Thank you for reopening the issue and the replies. The work around from @Kaotic-Kiwi to only use the parameter corpus and avoid the parameter dictionary did not work for my data. I will try to find an error in my data.

rocknamx8 commented 3 years ago

In my case, this error will happen when I try to pass my prior eta to the model. My eta is a numpy.ndarray with the shape of (num topics, num terms). I initialize eta with the value of 1/(num topics) and transfer some prior to top-n rows. e.g. 3 topics and the first row is my prior: [ [18, 63, 52, 5, 0, 145], [1/3, 1/3, 1/3, 1/3, 1/3, 1/3], [1/3, 1/3, 1/3, 1/3, 1/3, 1/3]] with the more num of prior I transfer, the topic coherence will get nan in the calculation. (e.g. 30 topics, transfer 10)

kdubovikov commented 3 years ago

Does not work for me either. I am using LDAMallet and using corpus instead of dictionary parameter as per @Kaotic-Kiwi advice did not help to solve the issue, unfortunately.

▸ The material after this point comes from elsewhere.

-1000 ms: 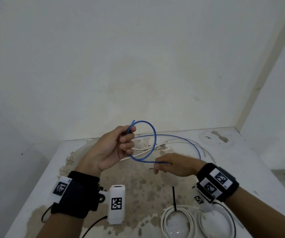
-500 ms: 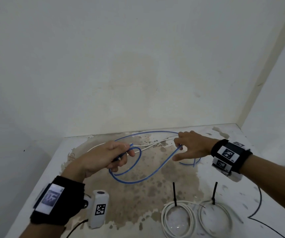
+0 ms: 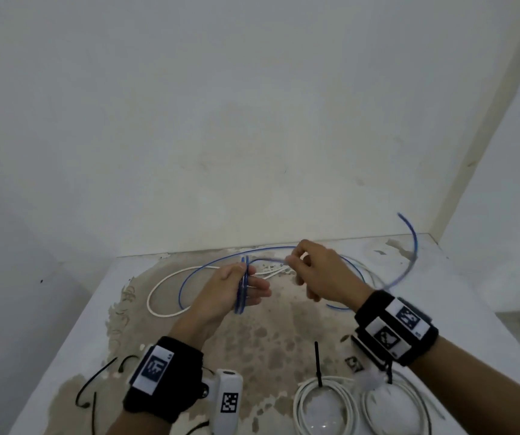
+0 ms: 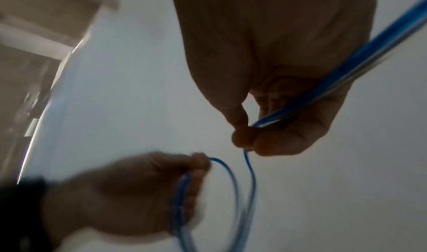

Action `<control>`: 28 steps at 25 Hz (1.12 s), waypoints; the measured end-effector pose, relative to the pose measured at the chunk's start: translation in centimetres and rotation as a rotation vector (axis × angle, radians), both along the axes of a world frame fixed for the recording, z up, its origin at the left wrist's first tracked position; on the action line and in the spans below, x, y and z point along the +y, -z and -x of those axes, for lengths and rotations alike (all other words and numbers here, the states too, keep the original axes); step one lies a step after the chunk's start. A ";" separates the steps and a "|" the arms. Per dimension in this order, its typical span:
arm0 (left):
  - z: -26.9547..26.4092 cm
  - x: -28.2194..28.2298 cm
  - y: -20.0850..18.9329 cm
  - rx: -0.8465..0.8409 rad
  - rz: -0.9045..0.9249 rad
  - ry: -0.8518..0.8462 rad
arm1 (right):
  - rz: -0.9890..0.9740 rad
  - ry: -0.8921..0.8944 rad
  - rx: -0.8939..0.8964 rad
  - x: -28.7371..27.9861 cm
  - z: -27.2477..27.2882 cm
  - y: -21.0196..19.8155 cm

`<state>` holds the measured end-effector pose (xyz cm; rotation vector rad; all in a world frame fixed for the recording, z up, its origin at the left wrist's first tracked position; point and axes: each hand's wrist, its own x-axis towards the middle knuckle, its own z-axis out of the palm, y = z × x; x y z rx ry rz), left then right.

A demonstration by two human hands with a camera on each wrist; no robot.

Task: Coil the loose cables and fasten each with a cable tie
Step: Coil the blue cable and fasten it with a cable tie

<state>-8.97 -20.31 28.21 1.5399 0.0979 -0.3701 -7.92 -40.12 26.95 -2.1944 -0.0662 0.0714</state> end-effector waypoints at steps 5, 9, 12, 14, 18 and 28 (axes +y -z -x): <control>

I get this error when switching to corpus parameter:

text_analysis.py in _ids_to_words(ids, dictionary)
     55 
     56     """
---> 57     if not dictionary.id2token:  # may not be initialized in the standard gensim.corpora.Dictionary
     58         setattr(dictionary, 'id2token', {v: k for k, v in dictionary.token2id.items()})
     59 

AttributeError: 'dict' object has no attribute 'id2token'

Using u_mass solves the issue, although this is a different metric.

coherencemodel = CoherenceModel(model=model, texts=docs, corpus=corpus, coherence='u_mass')
piskvorky commented 3 years ago

@kdubovikov What is the full traceback?

I wonder if the dictionary in the code you show is allowed to be a plain dict, or must be gensim.corpora.Dictionary.

job-almekinders commented 3 years ago

Has anyone found a solution to this problem? I'm still in the dark here. Using gensim version 3.8.3. When calculating coherence value over training data it all works fine. When calculating coherence value over the test data, it does give a nan value as output for about 50% of the topics, while the other topics are calculated properly.

RayLei commented 3 years ago

In my case, the error is caused by certain topic words not appearing in the test datasets. No error after removing this word from the topic words.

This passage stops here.